One eyebrow quirked upward as Betty eyed her son with a knowing look. /Stop worrying, I'll be fine, you know,/ she admonished, her smile turning triumphant as she guessed what was, again, on her boy's mind.
Blushing, Gil washed his hands and started peeling the potatoes before he paused to answer. /I can't help it. You worry about me, I worry about you, it just is what it is, Mom./ He watched his mother move about the kitchen as she checked on the turkey, before beginning to set up the relish trays. /Mom? Did you ever, you know, think about . . ./ His flying hands stuttered to a stop as he pondered how to ask his question.
Brown eyes widened as she watched his face redden once again. She smiled gently and patted his cheek. /No, your father was my one and only, Gilbert. Anyone else would be a second best for me. Some people find many people to love, others, like your father and me, find only the perfect one./
Leaning against the counter, Gil asked thoughtfully, /How do you know, Mom? How do you know when you've found the one? You've said that you knew right away, but Dad – he told me once that he . . . wasn't as sure as you, at first,/ he finished lamely; the long ago conversation about girls and love was something he hadn't really understood when they'd had it, and time was softening the edges of the memory.
With a soft, knowing smile, she signed back gently, /When she steals your breath, makes your tongue tie in knots, and invades your dreams, you'll know. And when you find her, she'll be the one that is holding your heart. It just took your father a little time to see beyond his flowers to see me waiting for him./ Nodding her head decisively, Betty returned to her preparations, knowing her son would tuck her words away, until the day he was ready to understand them.

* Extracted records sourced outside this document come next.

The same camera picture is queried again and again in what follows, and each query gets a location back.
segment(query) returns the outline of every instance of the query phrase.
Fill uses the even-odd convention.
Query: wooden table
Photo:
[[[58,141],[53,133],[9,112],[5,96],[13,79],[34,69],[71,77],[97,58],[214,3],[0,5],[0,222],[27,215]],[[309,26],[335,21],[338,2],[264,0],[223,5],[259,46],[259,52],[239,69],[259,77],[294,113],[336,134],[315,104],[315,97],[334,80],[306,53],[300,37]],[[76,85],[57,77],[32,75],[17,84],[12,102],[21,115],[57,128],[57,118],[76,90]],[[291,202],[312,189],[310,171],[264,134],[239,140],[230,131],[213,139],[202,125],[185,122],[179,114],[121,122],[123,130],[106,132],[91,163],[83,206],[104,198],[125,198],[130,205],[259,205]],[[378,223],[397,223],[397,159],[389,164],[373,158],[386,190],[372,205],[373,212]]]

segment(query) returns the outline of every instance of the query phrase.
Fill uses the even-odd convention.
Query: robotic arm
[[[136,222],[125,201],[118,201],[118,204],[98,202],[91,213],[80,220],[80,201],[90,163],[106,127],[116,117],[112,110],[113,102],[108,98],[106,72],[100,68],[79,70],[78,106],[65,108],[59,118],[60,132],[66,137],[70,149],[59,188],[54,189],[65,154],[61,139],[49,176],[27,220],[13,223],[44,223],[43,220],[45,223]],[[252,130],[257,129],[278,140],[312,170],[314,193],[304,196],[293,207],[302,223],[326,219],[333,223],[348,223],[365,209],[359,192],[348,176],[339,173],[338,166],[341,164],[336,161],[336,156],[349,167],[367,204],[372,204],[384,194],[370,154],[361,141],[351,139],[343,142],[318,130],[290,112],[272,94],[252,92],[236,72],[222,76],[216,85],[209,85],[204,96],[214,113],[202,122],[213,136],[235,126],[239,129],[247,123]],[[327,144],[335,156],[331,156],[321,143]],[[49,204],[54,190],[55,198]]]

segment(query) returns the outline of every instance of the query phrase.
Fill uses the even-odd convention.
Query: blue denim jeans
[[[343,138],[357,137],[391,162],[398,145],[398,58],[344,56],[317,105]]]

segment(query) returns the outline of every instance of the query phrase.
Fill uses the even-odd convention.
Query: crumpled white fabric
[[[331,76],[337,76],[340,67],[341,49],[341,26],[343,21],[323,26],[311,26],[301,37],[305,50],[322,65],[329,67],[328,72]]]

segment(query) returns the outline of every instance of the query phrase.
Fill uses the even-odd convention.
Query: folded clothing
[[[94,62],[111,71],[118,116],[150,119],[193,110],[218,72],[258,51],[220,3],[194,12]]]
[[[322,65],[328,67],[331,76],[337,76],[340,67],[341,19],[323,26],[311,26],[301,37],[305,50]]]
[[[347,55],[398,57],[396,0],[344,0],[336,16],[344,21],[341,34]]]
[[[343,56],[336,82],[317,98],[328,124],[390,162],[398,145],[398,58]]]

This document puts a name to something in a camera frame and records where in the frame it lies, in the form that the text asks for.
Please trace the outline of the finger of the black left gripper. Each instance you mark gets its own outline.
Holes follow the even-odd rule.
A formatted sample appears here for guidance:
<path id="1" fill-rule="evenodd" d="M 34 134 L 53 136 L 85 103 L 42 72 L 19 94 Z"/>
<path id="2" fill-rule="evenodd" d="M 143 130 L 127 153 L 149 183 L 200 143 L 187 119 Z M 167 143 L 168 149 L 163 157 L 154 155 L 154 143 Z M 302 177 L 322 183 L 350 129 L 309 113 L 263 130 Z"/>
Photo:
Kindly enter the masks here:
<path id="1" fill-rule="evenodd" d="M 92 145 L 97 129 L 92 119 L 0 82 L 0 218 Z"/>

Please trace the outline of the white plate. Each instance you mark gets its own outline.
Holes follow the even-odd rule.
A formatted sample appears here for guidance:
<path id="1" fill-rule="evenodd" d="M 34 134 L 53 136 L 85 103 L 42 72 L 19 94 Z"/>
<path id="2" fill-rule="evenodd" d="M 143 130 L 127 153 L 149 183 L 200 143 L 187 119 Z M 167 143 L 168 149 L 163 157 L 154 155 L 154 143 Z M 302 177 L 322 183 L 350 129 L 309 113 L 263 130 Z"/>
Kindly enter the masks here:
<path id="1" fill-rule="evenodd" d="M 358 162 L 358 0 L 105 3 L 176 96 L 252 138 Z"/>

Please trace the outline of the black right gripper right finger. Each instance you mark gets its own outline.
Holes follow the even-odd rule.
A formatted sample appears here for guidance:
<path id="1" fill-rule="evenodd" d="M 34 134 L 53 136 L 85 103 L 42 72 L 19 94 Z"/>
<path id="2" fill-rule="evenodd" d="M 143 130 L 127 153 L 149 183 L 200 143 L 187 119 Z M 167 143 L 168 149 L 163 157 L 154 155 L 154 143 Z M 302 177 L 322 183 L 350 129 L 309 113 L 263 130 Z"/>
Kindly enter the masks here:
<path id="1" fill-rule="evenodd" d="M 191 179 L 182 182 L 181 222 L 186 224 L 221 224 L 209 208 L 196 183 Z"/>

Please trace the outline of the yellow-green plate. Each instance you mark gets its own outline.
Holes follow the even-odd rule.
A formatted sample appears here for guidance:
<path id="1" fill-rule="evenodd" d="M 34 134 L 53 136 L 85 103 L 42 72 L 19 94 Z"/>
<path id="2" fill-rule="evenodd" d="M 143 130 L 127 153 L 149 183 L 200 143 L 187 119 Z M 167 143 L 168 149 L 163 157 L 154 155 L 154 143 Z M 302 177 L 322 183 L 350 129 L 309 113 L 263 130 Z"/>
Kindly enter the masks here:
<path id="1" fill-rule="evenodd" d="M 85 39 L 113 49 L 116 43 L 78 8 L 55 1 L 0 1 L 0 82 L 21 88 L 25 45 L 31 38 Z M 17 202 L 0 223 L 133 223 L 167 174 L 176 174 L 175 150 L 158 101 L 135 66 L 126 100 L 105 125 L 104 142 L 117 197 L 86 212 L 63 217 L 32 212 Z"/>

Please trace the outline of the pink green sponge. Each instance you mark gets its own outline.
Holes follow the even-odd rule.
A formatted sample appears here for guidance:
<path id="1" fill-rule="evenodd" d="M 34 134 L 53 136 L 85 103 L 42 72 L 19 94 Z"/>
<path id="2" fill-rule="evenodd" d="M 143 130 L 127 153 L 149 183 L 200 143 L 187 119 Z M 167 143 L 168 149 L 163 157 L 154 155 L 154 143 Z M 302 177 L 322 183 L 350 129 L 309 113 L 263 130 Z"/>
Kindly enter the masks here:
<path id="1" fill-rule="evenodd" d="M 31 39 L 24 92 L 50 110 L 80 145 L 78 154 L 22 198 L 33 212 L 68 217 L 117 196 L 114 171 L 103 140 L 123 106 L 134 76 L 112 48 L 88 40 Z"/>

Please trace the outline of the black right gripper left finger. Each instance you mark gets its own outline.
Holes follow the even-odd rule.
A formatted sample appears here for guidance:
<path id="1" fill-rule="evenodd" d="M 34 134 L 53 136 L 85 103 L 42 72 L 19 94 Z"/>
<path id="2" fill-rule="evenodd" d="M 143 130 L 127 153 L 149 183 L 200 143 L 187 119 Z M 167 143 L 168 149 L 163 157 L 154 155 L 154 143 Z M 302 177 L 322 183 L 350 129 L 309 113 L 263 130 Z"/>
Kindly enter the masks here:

Gil found his mother sitting in the backyard, watching the light fade from the sky. He perched on the arm of the wooden lawnchair, and holding their final Thanksgiving tradition in his hand. Every year they saved the wishbone and set it to dry, using it the following holiday after the last of their guests had left.
With a warm smile, she wrapped her fingers about one half of the brittle bone, holding her other hand up to do the countdown once they both signaled that they had their wishes in mind. After seeing his nod, she signed, /Three . . . Two . . . One . . . Go!/ and tugged against his pull, laughing when the bone snapped, leaving her son with the larger half. /Going to tell me what you wished for?/ she teased.
A sheepish smile curled his lips, making him look much younger than his fifteen years, and his blue eyes sparkled in the dim light. /Something a little different this year,/ Gil answered, giving his mother a one-armed hug as he thought about his rather fanciful wish . . . Please let me find her, someday.
A curly haired, brown-eyed baby girl gazed up at the fluttering wings that rested on the edge of her crib, fascinated by the varied colors before her eyes. Rich brown, brilliant blue, creamy yellow and ashy black flicked back and forth in the last light of the setting sun, a soothing pattern that matched the ebb and flow of the surf sounding outside. Silence reigned in the house outside of the nursery, a peace that little Sara Sidle would come to learn was hard-won and fleeting. But tonight a butterfly danced on her bed's railing, a promise to a wish made several hundred miles away.